● WHAT THE TASK ASKS
Produce an exact copy of the line containing "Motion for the" and of every line after it in the material below, ending with the final line.

────────────────────

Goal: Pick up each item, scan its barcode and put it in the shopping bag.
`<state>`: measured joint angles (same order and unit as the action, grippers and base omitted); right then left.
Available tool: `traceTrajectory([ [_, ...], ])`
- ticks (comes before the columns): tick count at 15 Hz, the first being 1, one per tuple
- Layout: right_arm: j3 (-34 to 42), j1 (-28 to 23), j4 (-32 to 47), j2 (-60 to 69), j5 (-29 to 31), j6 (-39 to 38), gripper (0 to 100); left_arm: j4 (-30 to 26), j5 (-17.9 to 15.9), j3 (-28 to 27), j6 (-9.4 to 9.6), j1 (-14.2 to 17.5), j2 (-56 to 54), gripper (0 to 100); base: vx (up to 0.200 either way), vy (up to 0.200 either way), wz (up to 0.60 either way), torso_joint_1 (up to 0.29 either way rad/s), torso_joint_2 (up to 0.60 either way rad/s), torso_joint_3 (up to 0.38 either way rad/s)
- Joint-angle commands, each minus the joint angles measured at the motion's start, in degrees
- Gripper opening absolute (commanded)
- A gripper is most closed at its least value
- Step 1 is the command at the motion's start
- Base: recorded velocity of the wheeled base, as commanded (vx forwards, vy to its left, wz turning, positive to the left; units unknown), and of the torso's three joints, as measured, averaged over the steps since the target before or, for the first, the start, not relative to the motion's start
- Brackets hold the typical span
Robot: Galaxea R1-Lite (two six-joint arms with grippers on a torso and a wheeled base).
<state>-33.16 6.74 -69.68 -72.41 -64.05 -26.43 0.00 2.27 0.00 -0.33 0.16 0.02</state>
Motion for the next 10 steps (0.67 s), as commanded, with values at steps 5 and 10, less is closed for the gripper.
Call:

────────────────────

● SOLUTION TO THIS EXERCISE
Motion for the next 10 steps (0.67 s), as commanded, with values at steps 5 and 10, less is closed for the gripper.
Call:

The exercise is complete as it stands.